Two of the most consequential pieces of legislation passed by Parliament in 2025 reached Royal Assent within eight weeks of each other. The Renters' Rights Act 2025 received Royal Assent on 27 October 2025. The Planning and Infrastructure Act 2025 followed on 18 December 2025. Both began as Bills, both moved through the same sequence of stages in the Commons and the Lords, both involved ping-pong between the two Houses, and both depend on secondary legislation for the detail of how they will operate. Understanding the UK Parliament legislative process is how a reader of UK current affairs in 2026 makes sense of why those two Acts say what they say.
The route from Bill to Act has not changed fundamentally since the Parliament Act 1911 set the modern balance between the elected Commons and the appointed Lords. It does change in practice with every major Bill, because the substance and politics of each piece of legislation shapes how the procedural levers are used. The 2025 session produced six significant Acts and around 3,500 statutory instruments, with roughly 1,000 of those requiring parliamentary consideration. The legislative process is large enough that most public commentary covers only the headline Bill stages and ignores everything that happens before and after. The honest account requires both.
Where Bills come from before they reach Parliament
Bills usually originate from one of three sources. Most come from the elected government as part of its legislative programme announced in the King's Speech. A smaller number are Private Members' Bills introduced by individual MPs or Peers. Hybrid Bills affect both general and private interests. The drafting itself is done by the Office of the Parliamentary Counsel.

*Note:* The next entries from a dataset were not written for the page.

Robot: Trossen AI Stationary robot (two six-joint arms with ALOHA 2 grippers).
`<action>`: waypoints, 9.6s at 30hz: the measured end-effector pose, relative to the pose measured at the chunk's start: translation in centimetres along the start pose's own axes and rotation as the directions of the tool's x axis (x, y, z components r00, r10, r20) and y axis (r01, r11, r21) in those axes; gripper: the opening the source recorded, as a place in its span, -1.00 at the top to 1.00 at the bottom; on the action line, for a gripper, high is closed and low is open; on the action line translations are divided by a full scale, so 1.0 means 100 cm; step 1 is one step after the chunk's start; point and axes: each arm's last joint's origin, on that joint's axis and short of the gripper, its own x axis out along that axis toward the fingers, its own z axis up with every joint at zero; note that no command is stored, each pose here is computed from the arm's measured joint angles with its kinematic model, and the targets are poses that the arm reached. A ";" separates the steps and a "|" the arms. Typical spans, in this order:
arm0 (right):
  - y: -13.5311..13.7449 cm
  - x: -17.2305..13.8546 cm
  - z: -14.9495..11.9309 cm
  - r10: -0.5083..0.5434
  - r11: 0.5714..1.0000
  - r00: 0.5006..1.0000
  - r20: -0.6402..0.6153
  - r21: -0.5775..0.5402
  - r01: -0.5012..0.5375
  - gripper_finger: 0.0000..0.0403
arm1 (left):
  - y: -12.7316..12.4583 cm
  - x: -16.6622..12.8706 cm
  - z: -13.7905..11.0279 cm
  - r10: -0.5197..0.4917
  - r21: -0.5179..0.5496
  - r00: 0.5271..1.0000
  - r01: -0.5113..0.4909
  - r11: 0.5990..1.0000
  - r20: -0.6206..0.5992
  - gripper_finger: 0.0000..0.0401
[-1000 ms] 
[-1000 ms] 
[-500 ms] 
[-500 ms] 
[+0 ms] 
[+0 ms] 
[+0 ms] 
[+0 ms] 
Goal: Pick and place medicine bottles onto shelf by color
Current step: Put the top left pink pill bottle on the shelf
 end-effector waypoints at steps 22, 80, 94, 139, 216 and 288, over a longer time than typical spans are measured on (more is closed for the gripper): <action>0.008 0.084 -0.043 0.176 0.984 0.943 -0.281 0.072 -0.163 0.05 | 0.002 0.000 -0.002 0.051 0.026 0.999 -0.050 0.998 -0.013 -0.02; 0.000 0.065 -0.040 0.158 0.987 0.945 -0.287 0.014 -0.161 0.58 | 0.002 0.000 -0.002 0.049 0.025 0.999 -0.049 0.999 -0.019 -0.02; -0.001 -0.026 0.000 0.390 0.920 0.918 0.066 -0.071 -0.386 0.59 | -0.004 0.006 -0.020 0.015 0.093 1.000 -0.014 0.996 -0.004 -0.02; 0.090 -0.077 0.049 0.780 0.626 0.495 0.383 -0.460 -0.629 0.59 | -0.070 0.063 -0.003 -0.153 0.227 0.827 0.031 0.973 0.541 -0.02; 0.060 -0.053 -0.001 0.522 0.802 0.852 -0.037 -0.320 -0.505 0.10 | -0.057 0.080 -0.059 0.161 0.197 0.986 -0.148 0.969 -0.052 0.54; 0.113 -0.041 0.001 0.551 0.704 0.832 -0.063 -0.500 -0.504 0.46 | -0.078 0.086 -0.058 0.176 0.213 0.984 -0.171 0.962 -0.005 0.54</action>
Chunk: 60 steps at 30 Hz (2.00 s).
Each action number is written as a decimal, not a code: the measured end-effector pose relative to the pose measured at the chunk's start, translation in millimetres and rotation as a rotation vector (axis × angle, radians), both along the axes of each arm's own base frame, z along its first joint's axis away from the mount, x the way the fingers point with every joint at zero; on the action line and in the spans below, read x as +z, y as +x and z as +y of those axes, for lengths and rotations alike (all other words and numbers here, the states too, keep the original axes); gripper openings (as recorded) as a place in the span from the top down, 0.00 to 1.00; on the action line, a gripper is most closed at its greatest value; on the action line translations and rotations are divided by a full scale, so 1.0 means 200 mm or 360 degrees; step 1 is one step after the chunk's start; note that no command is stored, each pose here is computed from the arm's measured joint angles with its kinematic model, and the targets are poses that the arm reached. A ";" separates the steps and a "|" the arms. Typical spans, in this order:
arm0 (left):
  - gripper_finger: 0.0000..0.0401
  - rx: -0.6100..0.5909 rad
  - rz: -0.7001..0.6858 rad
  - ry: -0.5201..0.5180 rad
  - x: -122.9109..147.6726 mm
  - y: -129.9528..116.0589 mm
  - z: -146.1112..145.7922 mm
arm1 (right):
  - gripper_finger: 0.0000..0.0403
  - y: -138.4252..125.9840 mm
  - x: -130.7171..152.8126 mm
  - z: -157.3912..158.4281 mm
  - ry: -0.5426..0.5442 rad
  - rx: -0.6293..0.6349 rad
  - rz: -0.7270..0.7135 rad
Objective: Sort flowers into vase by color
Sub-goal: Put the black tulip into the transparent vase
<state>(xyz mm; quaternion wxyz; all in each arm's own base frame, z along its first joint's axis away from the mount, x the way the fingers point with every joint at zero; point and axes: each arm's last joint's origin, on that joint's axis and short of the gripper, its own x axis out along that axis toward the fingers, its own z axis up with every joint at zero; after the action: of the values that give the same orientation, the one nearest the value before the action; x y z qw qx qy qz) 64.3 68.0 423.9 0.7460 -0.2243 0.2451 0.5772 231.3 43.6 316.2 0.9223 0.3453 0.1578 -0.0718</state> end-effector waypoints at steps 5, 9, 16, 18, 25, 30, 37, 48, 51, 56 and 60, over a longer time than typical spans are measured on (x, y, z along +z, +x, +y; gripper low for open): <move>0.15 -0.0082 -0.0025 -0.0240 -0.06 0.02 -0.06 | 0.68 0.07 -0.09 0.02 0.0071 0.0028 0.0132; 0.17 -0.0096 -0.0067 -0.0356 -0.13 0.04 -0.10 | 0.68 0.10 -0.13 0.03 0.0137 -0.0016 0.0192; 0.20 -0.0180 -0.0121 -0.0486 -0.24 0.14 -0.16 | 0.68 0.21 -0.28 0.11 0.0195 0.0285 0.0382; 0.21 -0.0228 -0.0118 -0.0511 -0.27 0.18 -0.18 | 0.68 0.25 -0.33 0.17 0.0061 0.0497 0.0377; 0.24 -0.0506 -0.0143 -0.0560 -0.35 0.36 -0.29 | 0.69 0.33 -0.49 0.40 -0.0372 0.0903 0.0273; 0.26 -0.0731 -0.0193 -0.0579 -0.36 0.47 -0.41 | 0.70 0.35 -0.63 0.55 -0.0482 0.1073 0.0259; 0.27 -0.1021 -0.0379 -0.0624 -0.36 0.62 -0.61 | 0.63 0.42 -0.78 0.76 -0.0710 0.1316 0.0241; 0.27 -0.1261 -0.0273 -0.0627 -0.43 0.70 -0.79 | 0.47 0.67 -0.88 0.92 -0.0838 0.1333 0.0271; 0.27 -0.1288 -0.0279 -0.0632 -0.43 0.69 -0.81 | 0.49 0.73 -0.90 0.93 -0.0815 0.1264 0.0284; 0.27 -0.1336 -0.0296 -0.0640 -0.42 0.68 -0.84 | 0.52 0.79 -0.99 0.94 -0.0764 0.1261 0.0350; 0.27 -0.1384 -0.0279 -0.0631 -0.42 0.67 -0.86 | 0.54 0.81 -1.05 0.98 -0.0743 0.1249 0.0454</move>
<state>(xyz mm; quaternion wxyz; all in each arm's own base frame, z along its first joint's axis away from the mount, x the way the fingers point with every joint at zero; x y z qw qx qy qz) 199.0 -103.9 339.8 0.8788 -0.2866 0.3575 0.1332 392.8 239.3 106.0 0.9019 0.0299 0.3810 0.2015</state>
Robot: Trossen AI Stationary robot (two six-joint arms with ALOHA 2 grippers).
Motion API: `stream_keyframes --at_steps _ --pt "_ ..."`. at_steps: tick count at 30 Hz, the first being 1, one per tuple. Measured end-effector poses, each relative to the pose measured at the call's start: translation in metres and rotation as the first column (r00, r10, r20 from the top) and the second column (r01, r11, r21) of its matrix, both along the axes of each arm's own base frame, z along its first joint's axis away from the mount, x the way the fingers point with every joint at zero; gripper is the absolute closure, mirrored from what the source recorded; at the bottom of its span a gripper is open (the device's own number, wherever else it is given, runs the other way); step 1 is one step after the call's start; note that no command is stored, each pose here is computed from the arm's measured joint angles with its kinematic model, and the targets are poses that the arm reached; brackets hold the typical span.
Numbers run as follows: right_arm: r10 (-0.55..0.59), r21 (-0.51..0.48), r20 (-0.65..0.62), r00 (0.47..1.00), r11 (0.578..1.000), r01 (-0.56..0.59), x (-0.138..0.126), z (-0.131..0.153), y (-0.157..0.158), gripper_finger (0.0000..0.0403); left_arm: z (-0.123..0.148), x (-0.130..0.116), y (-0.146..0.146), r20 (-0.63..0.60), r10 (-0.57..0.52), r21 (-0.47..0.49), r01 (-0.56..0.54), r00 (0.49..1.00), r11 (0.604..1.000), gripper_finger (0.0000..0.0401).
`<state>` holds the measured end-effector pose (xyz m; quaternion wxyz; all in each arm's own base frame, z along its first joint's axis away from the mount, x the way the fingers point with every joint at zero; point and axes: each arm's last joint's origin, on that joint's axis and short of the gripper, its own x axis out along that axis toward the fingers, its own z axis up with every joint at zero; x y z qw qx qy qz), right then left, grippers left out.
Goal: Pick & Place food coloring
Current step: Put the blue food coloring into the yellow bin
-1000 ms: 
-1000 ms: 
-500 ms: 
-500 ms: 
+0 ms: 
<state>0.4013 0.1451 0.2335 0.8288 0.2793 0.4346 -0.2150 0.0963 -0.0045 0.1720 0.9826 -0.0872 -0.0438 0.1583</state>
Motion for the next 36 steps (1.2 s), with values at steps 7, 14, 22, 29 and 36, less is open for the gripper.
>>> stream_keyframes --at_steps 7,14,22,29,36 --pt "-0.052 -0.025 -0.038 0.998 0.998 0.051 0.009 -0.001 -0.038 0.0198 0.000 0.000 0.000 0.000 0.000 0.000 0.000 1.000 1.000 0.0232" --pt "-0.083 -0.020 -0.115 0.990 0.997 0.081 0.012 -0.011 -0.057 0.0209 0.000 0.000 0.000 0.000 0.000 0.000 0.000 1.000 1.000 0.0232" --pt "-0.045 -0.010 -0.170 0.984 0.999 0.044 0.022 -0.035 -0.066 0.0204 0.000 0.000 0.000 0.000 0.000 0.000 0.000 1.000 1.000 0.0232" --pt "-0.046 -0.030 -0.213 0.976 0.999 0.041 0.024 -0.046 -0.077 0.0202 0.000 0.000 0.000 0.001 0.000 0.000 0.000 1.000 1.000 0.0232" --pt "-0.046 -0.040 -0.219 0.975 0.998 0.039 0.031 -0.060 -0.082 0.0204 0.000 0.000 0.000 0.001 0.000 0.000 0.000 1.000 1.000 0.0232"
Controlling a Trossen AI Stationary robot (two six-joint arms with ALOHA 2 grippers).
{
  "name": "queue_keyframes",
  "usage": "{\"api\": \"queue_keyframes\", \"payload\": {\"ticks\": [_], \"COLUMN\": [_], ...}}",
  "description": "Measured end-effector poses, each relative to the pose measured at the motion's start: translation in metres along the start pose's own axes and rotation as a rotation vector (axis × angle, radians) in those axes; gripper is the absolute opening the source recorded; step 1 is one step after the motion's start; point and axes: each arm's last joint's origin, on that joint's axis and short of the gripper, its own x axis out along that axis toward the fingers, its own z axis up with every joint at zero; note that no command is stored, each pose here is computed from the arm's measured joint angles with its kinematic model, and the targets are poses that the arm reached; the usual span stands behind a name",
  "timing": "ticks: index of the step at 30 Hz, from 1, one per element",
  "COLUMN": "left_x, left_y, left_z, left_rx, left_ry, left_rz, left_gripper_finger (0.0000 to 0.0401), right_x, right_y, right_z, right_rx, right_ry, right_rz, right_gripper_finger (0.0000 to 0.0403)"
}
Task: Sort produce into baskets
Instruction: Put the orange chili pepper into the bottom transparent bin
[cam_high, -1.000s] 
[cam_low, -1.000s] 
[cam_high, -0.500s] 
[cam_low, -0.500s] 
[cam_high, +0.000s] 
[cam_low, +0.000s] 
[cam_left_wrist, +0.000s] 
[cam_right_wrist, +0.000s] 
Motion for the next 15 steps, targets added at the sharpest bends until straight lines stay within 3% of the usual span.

Government Bills carry the weight of the parliamentary majority and the resources of the relevant department. The Renters' Rights Bill was introduced to the Commons by Housing Minister Matthew Pennycook on 11 September 2024 on behalf of the Ministry of Housing, Communities and Local Government. The Planning and Infrastructure Bill was introduced by Angela Rayner MP in her then capacity as Deputy Prime Minister and Secretary of State for Housing on 11 March 2025. Both Bills were government legislation flowing from manifesto commitments in the 2024 Labour Party platform. The political mandate did not guarantee passage; it shaped the floor below which compromise could not fall.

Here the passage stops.